--- Source material Enclosed Below ---

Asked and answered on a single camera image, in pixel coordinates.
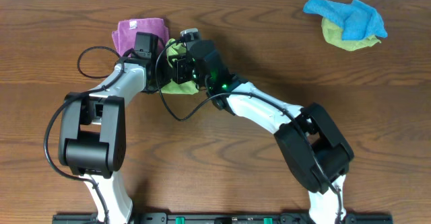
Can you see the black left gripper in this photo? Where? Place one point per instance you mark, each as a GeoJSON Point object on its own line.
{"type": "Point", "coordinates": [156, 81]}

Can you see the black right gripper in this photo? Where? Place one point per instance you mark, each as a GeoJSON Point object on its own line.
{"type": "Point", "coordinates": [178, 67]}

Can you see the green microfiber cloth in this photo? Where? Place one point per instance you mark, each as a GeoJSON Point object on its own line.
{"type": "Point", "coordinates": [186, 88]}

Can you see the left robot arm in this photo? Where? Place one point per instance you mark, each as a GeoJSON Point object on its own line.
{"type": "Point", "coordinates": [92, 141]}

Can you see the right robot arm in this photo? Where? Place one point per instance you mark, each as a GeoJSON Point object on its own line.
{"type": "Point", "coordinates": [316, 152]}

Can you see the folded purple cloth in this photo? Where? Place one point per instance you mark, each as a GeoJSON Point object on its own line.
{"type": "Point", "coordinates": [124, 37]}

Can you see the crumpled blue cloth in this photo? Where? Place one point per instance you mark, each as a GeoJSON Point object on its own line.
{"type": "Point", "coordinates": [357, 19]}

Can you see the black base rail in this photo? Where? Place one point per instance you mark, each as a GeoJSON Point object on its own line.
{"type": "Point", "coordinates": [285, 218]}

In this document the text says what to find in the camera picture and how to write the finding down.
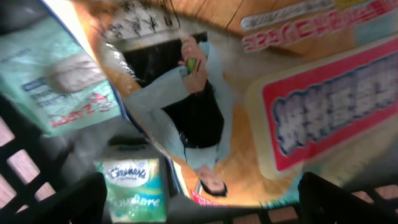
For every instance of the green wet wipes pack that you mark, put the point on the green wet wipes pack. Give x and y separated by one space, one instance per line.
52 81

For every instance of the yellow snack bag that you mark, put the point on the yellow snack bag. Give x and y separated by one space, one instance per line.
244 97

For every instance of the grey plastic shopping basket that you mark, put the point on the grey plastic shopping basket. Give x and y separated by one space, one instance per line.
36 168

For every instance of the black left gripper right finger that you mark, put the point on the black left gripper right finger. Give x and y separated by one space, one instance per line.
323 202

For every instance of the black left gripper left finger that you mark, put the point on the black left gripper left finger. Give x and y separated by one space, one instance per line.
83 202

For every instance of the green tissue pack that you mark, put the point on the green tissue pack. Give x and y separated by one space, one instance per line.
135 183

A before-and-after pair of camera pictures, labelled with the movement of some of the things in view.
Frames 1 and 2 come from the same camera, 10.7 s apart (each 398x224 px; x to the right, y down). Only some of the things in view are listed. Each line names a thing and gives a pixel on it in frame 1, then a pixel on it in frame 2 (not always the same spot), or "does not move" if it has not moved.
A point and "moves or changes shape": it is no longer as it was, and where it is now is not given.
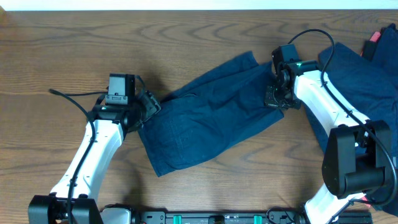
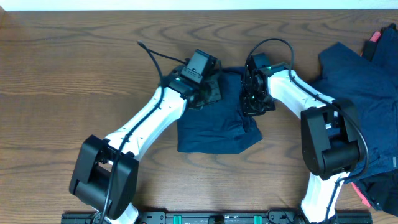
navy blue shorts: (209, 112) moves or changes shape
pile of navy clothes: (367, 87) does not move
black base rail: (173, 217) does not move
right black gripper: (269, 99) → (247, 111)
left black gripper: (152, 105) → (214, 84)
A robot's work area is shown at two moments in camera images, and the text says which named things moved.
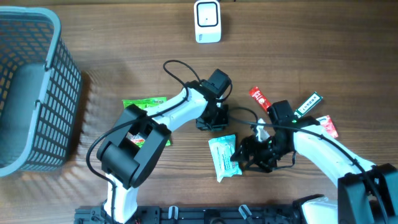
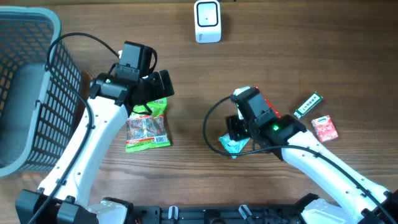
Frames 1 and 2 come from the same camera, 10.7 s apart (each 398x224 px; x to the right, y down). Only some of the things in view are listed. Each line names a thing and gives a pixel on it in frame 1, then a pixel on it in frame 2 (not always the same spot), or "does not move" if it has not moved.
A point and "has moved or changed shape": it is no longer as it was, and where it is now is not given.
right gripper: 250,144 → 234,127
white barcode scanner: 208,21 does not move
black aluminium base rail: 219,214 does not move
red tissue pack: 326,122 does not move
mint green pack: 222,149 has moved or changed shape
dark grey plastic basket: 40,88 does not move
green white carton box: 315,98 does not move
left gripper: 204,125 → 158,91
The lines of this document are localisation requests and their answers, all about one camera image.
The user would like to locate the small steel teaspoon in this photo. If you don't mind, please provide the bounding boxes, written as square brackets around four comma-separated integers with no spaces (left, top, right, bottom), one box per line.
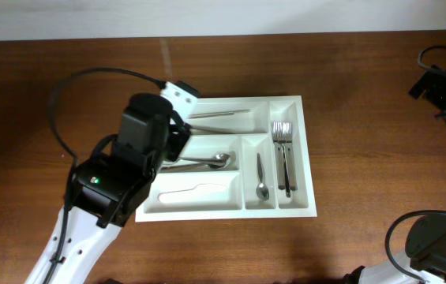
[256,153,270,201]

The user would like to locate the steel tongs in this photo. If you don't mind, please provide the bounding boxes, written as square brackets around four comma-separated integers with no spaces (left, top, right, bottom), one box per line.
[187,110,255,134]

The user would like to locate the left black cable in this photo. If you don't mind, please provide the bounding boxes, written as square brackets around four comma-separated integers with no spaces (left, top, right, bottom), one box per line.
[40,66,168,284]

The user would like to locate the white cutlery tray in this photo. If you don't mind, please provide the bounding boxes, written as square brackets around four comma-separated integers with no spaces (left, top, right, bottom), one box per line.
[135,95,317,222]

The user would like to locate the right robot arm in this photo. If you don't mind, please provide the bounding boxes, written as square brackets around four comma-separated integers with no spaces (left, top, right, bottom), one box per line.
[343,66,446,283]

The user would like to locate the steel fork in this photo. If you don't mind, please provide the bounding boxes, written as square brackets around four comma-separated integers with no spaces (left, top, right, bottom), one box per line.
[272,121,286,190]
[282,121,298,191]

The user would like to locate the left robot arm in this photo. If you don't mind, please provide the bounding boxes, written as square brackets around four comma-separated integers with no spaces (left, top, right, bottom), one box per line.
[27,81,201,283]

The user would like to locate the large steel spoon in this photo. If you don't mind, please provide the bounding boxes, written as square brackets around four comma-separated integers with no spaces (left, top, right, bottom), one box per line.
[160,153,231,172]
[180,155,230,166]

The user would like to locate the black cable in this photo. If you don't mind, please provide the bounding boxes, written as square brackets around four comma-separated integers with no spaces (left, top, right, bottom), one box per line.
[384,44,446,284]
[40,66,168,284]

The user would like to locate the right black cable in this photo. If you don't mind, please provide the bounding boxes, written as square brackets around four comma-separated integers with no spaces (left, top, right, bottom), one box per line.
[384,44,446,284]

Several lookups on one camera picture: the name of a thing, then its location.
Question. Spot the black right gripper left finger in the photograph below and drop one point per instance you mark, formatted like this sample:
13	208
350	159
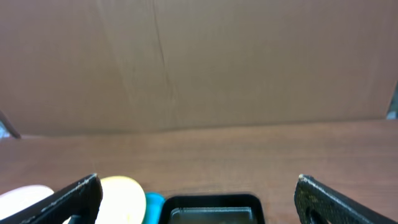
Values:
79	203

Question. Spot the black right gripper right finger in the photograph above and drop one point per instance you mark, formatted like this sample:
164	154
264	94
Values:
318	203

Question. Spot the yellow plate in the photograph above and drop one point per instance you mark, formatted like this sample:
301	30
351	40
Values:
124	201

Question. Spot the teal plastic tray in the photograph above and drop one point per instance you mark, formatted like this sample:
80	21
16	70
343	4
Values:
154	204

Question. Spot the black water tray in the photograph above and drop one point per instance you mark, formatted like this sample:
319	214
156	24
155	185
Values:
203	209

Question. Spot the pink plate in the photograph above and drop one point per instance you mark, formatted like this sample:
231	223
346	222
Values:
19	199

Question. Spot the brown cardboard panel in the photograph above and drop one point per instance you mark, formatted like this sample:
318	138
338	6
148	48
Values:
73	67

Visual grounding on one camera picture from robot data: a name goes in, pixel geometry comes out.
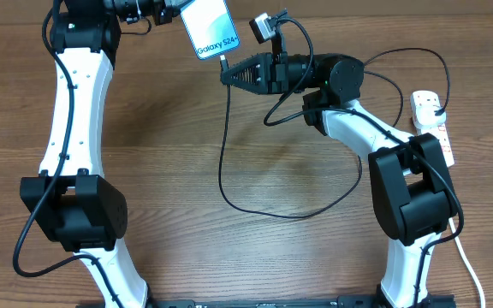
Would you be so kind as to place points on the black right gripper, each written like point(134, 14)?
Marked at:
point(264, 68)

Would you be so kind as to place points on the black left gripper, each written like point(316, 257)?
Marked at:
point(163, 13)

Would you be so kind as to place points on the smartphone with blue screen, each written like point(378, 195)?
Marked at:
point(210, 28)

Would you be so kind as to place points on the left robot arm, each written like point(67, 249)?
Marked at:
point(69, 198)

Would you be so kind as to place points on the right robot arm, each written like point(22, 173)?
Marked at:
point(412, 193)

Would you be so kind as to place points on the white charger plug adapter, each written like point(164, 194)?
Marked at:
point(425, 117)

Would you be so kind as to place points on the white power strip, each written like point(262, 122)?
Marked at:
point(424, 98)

--- End of Enclosed Source material ---
--- Source material Enclosed Below ---

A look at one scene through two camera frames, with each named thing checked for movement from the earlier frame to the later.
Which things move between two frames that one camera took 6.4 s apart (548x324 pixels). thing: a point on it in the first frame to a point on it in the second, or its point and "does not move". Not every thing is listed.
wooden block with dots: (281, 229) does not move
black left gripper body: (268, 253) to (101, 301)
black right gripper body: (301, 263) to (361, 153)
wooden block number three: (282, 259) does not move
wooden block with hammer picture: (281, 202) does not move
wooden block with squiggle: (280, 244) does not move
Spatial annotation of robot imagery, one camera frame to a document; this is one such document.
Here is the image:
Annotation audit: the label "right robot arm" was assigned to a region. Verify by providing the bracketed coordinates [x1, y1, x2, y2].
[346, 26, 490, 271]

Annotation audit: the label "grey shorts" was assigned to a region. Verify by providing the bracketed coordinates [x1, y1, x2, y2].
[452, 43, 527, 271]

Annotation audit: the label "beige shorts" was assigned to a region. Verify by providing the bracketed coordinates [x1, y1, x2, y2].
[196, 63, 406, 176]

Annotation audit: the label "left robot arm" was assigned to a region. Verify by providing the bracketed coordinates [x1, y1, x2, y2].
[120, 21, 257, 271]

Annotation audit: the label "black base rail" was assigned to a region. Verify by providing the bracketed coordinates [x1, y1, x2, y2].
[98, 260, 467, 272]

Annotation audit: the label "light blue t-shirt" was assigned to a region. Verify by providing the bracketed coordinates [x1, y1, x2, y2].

--- End of Enclosed Source material ---
--- Source material Enclosed Below ---

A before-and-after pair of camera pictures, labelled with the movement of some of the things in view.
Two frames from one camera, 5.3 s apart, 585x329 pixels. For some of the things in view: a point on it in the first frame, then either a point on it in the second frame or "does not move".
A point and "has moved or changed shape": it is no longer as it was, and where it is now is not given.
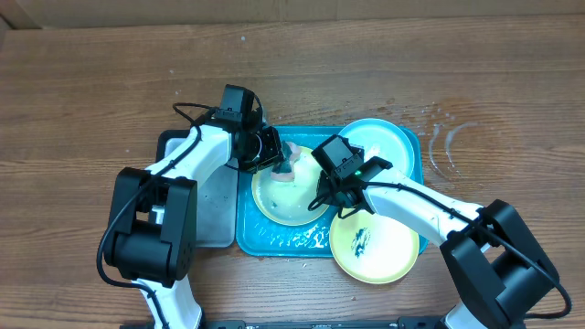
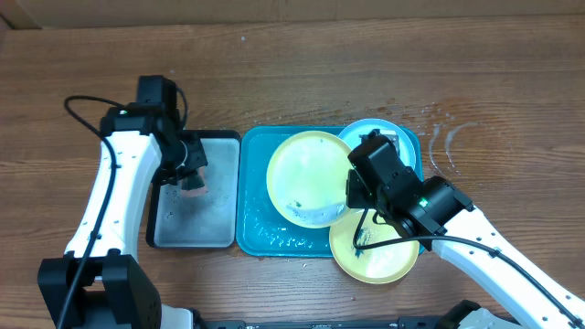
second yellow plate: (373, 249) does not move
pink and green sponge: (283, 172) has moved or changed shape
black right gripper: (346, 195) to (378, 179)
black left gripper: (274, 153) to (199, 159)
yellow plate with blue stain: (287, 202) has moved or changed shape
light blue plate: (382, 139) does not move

--- End of Enclosed Source material ---

- What the task requires -
Lines above with "second" in them are the ones to copy.

- Completed exercise -
Which things move between two frames that one camera took 6.4 s apart (548x324 pixels). thing: a point on it in the first frame to a point on it in the second, or its point and "does not move". Not every thing is listed.
Two frames from one camera, 5.3 s apart, 585x329 pixels. For some of the things in view: a point on it in the first frame, then either a point on it in the second frame or "does not move".
second yellow plate: (373, 249) does not move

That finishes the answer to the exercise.